A razão de ser da Igreja
Quando está para começar o terceiro ano de pontificado, não diminui a atenção mediática a Francisco, aliás, multiplicam-se de diversas partes as intervenções, com frequência interessantes, na tentativa de compreender a sua figura, muito popular inclusive além dos confins visíveis do Catolicismo. Mas foi o próprio Papa quem indicou várias vezes qual é a preocupação principal, ou seja, a necessidade de testemunhar e anunciar o Evangelho, motivo condutor permanente na Igreja de Cristo, embora esteja marcada pelas imperfeições inevitáveis em todas as dinâmicas humanas.
Há precisamente dois anos, nas reuniões preparatórias do conclave, quem apresentou com clareza esta questão foi o próprio arcebispo de Buenos Aires, numa intervenção breve que, depois de ter sido eleito Papa, entregou ao cardeal D. Ortega y Alamino e foi imediatamente divulgada. «É a razão de ser da Igreja», disse Bergoglio acerca da evangelização, acrescentando uma definição de Paulo VI – «a dócil e confortadora alegria de evangelizar» – retomada significativamente no título (Evangelii gaudium) do documento programático do Pontificado.

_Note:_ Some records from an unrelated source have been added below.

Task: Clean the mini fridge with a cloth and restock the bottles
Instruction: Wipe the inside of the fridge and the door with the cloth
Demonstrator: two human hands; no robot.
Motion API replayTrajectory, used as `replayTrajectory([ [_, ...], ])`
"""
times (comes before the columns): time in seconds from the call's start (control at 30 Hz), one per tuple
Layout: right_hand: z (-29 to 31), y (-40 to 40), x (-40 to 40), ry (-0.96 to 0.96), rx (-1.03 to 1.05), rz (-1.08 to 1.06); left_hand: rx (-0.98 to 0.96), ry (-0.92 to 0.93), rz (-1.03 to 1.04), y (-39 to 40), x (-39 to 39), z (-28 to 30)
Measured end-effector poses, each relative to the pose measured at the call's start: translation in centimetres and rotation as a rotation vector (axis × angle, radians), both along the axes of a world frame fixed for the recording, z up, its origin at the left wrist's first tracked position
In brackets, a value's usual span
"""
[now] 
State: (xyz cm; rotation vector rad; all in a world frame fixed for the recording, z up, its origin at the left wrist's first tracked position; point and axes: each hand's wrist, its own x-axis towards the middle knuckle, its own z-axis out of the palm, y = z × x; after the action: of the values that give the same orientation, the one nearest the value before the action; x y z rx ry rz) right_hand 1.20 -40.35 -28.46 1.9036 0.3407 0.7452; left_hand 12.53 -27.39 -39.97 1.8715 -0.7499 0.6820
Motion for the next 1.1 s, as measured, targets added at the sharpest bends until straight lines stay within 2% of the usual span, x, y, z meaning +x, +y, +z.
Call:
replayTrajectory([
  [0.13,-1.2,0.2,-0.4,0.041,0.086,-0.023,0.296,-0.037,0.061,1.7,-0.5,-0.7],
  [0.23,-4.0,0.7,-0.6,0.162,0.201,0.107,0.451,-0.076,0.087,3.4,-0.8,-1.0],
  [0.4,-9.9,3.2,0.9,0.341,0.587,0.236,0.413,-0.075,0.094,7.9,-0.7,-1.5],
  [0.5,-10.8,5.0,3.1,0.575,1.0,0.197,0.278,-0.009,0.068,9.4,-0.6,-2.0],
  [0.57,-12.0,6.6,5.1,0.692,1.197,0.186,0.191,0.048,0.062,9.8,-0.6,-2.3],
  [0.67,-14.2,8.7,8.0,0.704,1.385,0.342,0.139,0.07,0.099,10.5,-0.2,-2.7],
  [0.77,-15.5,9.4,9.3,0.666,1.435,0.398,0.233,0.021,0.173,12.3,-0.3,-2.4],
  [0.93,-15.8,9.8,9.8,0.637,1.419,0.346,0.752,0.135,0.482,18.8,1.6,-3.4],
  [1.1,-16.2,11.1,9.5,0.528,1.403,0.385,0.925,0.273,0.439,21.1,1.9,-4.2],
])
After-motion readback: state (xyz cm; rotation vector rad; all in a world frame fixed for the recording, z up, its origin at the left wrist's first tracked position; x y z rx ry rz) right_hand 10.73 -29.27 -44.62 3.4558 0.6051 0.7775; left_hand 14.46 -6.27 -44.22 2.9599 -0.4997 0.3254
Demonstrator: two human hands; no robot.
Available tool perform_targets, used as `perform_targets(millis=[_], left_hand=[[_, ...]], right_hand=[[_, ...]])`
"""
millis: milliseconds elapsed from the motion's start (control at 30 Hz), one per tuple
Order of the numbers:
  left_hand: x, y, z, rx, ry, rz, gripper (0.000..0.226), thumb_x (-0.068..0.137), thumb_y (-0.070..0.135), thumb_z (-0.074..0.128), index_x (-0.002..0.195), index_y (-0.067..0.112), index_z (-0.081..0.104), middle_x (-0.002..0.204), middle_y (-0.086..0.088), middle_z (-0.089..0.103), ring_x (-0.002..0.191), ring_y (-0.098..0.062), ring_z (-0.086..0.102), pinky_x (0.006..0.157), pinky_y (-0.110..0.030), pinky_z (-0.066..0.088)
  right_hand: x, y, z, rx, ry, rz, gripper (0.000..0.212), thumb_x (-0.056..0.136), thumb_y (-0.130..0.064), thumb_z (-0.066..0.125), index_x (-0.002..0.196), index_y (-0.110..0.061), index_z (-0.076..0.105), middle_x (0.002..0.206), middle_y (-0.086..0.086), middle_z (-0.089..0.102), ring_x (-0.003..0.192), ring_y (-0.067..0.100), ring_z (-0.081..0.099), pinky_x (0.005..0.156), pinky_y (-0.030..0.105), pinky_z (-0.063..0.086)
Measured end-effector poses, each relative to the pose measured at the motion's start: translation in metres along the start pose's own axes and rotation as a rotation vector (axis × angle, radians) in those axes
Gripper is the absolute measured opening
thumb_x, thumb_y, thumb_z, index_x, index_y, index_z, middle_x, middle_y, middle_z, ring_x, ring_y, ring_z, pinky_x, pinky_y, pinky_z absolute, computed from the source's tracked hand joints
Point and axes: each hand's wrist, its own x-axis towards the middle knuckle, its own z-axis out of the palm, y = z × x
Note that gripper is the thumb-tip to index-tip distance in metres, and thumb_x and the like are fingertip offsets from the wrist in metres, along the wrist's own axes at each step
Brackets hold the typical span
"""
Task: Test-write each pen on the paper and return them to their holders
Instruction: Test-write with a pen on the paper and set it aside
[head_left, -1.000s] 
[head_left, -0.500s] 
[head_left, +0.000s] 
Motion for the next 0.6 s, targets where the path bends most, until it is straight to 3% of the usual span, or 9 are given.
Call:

Portanto, a missão é a chave que permite compreender a intenção do Papa, coerente com uma história deveras longa. Desde as origens da pregação cristã, que no início percorreu o sulco do vibrante proselitismo judaico, até à expansão missionária moderna e à simultânea e dramática tomada de consciência de uma difundida descristianização, inclusive no coração da Europa.
Assim, enquanto o sopro do Catolicismo se torna mundial, a partir de meados do século XIX abre caminho com dificuldade a aspiração a uma renovação da presença da Igreja no mundo. Até à vigília do concílio, quando o Cristianismo «parecia perder cada vez mais a sua força eficaz», como escreveu Bento XVI.
Por isso, em 1957, o arcebispo D. Montini promoveu em Milão uma missão destinada em particular aos «irmãos distantes», desde o início aderiu ao Vaticano II e depois, como Papa, orientou os seus trabalhos, as conclusões e a primeira aplicação. «A Igreja – dizia há dois anos o cardeal Bergoglio – chamada a sair de si mesma para ir às periferias, não só geográficas, mas também existenciais: mistério do pecado, dor, injustiça, ignorância, indiferença religiosa, pensamento e todas as formas de miséria».
Mas para a Igreja existe um perigo mortal e sempre frequente, advertia Bergoglio: a auto-referencialidade, ou seja, olhar para si mesma e não para Cristo, o único centro verdadeiro, como o Papa Francisco não se cansa de repetir. Nesta luz é possível compreender o seu pontificado, verdadeiramente planetário, e a sua obra quotidiana de renovação, que é dever de quem quer ser fiel à palavra do único Senhor.